Mandiner asked the general director of the Petőfi Literary Museum about surviving the crisis, the value horizon of national culture, and the complicated relationship between public media and the Petőfi Cultural Agency. Rebeka Ádám's interview with Nóra.

Let's start with a relatively recent event. An article about you was published in the HVG , in which it says: "You failed your position as ministerial commissioner in the same way as most of your sources and lobbies during the fifth Orbán government." Did you fail?

It is not my duty to correct the alternative reality of HVG. Let's stick to the facts: the post of ministerial commissioner will cease to exist by virtue of the law when the mandate of the previous minister expires, so

I didn't fail anything, but a government cycle ended.

And the new minister does not have many ministerial commissioners. Based on the new government logic, they may think that the cultural government is there to solve their problems, preferably within the apparatus. According to the practice of Minister János Csák so far, he manages the expected problems due to the current crisis together with the State Secretary for Culture Péter Hoppál. For this, he invited the leaders of the cultural strategic institutions to an alliance. I was recently at a narrow informal meeting where we talked about the future, and I am also regularly present at the meetings of the National Cultural Support Management, at which we decide on cultural support. So far, I have never had the need to have such a greater influence that we are asked for our opinion on decisions that affect us. I never had power, or at least I didn't realize I had it, I wasn't even interested in that part of it. As the general director of a medium-sized museum and the chairman of the board of trustees of the Hungarian Culture Foundation, I was not given power, but tasks.
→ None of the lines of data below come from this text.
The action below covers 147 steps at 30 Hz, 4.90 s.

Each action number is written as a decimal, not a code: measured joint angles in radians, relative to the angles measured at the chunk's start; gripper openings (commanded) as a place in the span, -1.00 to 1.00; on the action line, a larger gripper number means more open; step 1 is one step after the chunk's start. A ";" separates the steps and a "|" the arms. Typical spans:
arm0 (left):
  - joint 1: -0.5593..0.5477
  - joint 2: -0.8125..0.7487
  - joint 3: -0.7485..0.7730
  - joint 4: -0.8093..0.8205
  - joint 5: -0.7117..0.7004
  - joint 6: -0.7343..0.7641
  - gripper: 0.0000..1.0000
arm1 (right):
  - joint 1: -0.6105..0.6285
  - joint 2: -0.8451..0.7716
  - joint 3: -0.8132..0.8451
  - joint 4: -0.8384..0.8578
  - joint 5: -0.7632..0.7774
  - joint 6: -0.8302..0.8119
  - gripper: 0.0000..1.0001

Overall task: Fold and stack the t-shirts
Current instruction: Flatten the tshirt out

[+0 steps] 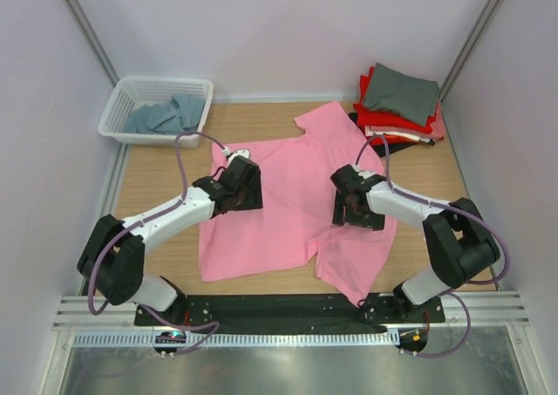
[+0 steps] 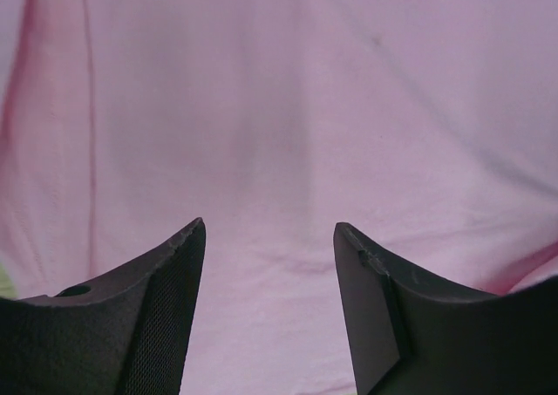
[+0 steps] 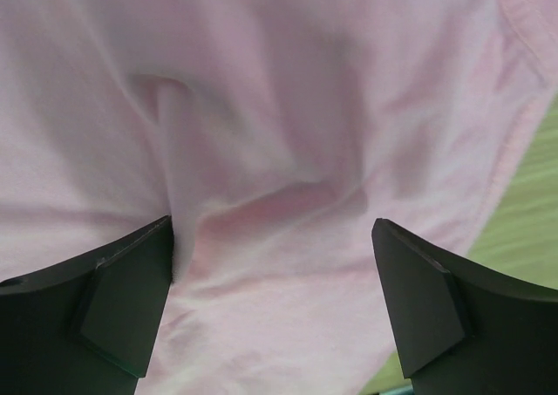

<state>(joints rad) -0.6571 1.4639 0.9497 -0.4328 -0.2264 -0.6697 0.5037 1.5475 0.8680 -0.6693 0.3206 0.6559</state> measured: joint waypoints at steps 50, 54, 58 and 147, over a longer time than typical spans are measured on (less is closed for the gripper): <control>0.486 0.452 0.636 -0.415 -0.306 0.369 0.15 | 0.012 -0.385 0.026 -0.206 -0.070 -0.060 0.95; 0.401 0.435 0.673 -0.392 -0.262 0.356 0.15 | 0.012 -0.385 0.026 -0.206 -0.080 -0.060 0.95; 0.344 0.546 0.774 -0.385 -0.241 0.336 0.16 | 0.012 -0.385 0.027 -0.206 -0.082 -0.060 0.95; 0.276 0.936 1.075 -0.444 -0.424 0.327 0.02 | 0.012 -0.381 0.033 -0.163 -0.161 -0.128 0.94</control>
<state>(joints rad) -0.3809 2.4001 2.0251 -0.8764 -0.6502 -0.3428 0.5159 1.1660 0.9009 -0.8326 0.1600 0.5282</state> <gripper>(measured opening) 0.519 0.974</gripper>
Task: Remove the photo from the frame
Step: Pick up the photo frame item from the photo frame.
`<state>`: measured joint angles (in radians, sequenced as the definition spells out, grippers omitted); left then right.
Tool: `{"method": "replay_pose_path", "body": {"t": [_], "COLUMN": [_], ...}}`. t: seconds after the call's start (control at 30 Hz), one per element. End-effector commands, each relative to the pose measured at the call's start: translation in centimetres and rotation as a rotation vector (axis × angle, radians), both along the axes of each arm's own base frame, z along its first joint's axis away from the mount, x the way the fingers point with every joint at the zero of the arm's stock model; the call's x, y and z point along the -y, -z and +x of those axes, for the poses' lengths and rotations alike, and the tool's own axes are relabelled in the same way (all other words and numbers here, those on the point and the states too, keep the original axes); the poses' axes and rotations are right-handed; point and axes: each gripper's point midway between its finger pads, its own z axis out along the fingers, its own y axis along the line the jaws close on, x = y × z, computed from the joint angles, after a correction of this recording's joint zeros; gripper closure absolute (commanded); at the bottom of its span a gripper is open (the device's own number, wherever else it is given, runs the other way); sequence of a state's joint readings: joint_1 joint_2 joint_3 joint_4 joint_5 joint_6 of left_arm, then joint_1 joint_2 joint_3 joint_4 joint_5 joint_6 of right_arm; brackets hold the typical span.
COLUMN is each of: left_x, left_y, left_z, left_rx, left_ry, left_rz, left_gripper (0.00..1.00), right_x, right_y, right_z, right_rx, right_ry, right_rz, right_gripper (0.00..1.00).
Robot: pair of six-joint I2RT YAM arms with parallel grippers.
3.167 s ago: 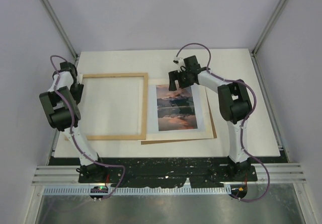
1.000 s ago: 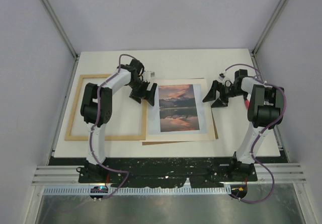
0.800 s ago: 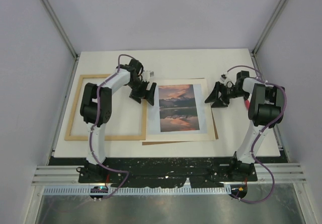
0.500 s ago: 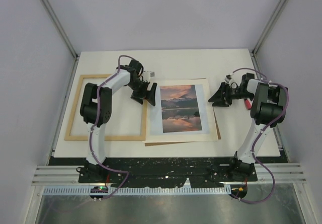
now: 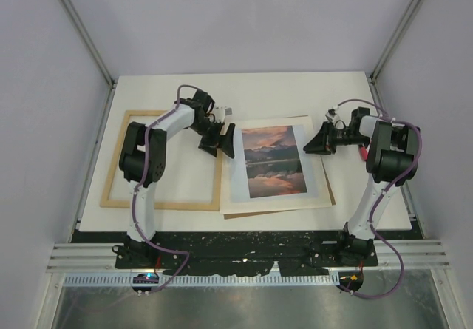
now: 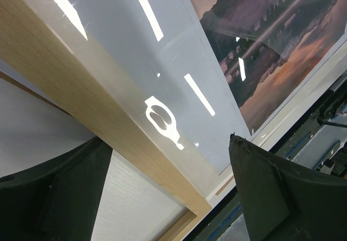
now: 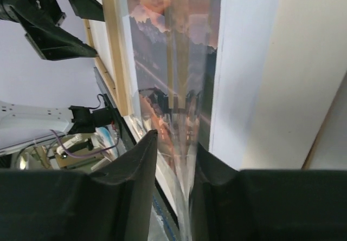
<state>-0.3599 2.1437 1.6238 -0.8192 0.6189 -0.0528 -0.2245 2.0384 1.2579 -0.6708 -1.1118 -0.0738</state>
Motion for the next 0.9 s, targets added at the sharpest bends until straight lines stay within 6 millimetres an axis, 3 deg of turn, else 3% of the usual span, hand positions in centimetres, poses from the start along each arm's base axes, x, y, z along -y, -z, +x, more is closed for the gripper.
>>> {"method": "replay_pose_path", "body": {"t": [0.0, 0.07, 0.23, 0.43, 0.63, 0.87], "left_x": [0.9, 0.6, -1.0, -2.6, -3.7, -6.5], "left_y": [0.9, 0.9, 1.8, 2.0, 2.2, 2.5], "left_z": [-1.3, -1.1, -0.5, 0.4, 0.4, 1.5], "left_rx": [-0.041, -0.027, -0.005, 0.041, 0.059, 0.125], "left_ry": [0.022, 0.022, 0.007, -0.009, -0.010, -0.003], "left_rz": [-0.021, -0.003, 0.103, 0.204, 0.263, 0.409], "left_gripper": [0.06, 0.03, 0.00, 0.00, 0.00, 0.00], "right_x": [0.8, 1.2, 2.3, 2.2, 0.5, -1.8], "right_y": [1.5, 1.4, -1.5, -9.5, -17.9, -28.2], "right_z": [0.5, 0.7, 1.7, 2.8, 3.3, 3.3], "right_rx": [0.023, 0.032, 0.111, 0.275, 0.377, 0.548], "right_ry": [-0.003, 0.005, 0.019, 0.035, 0.046, 0.029], "right_rz": [-0.086, -0.122, -0.211, -0.194, -0.020, 0.117], "right_gripper": [0.79, 0.92, 0.92, 0.92, 0.92, 0.92]}}
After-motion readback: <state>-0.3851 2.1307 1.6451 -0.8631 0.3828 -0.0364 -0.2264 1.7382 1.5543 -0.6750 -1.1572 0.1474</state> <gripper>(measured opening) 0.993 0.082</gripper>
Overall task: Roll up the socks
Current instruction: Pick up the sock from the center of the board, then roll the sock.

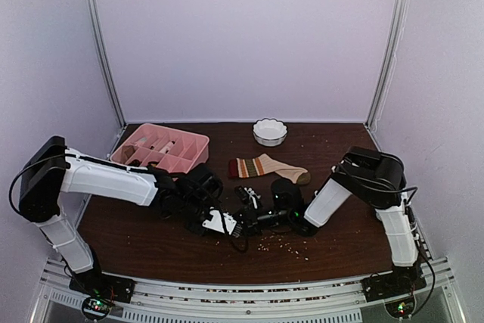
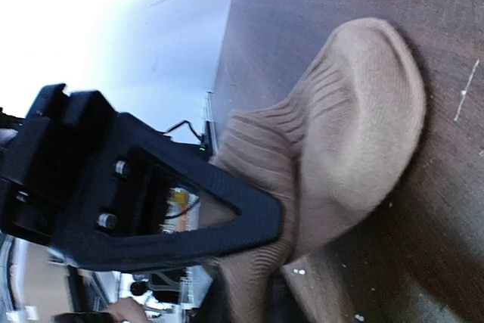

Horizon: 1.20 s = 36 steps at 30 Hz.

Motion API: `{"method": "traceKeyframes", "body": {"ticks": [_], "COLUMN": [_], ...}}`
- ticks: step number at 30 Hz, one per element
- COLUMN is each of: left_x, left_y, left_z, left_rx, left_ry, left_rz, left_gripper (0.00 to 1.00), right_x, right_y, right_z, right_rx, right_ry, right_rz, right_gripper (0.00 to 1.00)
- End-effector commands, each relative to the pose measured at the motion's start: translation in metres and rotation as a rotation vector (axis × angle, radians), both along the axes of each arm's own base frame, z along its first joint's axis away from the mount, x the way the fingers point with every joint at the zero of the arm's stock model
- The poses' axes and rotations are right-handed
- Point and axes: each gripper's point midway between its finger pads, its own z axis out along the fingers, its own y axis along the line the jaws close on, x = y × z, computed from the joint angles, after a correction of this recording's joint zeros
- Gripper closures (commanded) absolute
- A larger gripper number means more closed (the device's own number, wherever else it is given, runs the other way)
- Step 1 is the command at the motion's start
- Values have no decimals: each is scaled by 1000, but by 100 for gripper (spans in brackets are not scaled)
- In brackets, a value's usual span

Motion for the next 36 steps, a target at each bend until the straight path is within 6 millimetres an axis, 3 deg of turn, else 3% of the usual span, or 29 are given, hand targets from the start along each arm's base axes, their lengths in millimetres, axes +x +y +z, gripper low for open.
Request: {"method": "traceKeyframes", "body": {"ticks": [1, 5, 9, 10, 11, 16, 20, 23, 25, 29, 36], "left_x": [4, 8, 17, 19, 20, 10, -2, -10, -15, -23, -33], "left_y": [-19, -17, -7, -4, -1, 4, 4, 3, 3, 4, 4], "left_z": [51, 85, 112, 118, 124, 155, 172, 180, 183, 183, 178], "left_rx": [-130, -213, -288, -304, -318, -351, -371, -375, -372, -365, -325], "left_ry": [68, 217, 357, 384, 413, 579, 700, 760, 794, 849, 951], "left_rz": [41, 113, 186, 200, 212, 227, 226, 217, 214, 208, 207], "left_gripper": [100, 100, 100, 100, 100, 100, 100, 100, 100, 100, 100], "right_x": [-2, 4, 11, 12, 15, 43, 53, 34, 23, 3, -44], "right_y": [-16, -33, -51, -58, -64, -114, -143, -136, -129, -100, -52], "right_z": [-23, -13, 2, 7, 13, 51, 110, 155, 176, 187, 203], "right_rx": [-187, -278, -360, -386, -404, -620, -671, -395, -309, -427, -273], "right_ry": [-109, -248, -393, -436, -477, -797, -1006, -1045, -1129, -1355, -1571], "right_rz": [-19, -46, -65, -76, -97, -285, -463, -469, -431, -249, 1], "right_gripper": [67, 60, 43, 17, 2, 0, 0, 0, 0, 0, 1]}}
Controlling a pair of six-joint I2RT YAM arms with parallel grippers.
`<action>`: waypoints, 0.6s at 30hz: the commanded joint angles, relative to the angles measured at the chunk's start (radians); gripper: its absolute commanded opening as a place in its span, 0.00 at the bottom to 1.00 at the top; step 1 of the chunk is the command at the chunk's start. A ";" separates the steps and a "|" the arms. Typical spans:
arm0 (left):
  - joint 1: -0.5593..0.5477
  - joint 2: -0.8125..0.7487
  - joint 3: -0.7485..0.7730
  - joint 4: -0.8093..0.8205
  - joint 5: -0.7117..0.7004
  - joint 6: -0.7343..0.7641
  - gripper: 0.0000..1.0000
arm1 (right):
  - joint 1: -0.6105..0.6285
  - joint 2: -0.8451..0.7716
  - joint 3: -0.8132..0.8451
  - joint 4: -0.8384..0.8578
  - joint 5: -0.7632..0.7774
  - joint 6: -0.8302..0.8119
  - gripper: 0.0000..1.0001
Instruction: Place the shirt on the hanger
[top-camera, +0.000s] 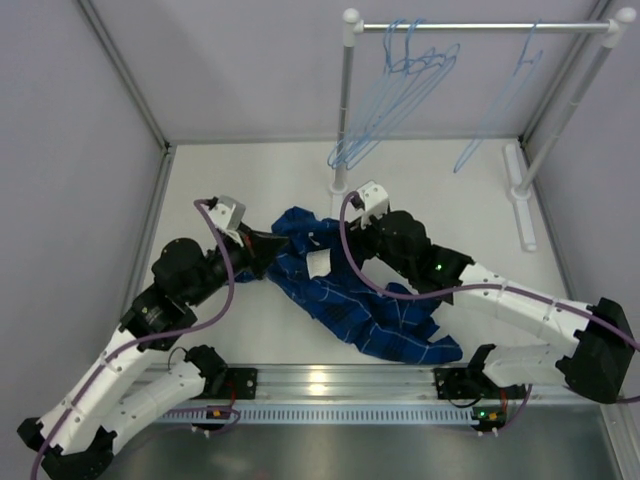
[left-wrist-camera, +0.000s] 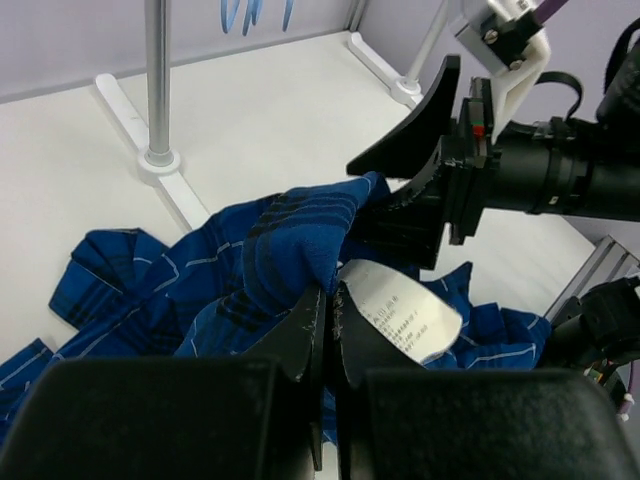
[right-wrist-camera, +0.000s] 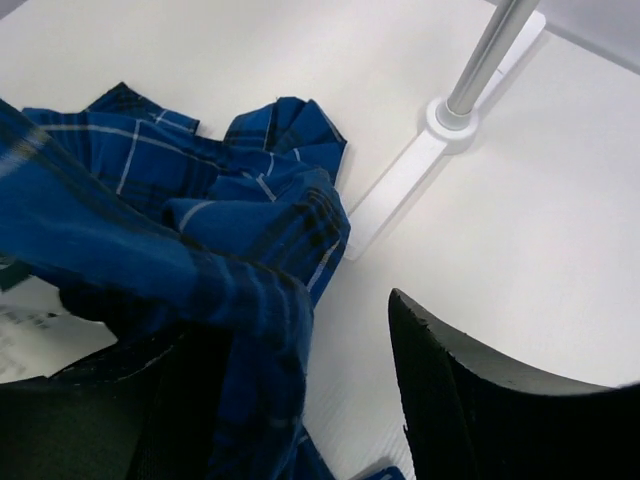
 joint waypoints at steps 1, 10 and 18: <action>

Were you contacted while writing this article?

Hvg journalist Péter Hamvay wrote a few questions to me - if I remember correctly, on Monday morning - so that I could provide the answers by Monday evening. I wrote back to him so that we could play fair. I work a lot, I barely have time to breathe. I asked you to give me a fairer deadline, then of course I will respond, as I respond to all press requests. The rest is the usual Kremlinology: he published the article treating the opinions of anonymous sources as statements of fact. The "worse than the facts" investigative journalistic practice is at least funny.

Or is it the classic Komcs pace, when they mix up the indictment with the sentence?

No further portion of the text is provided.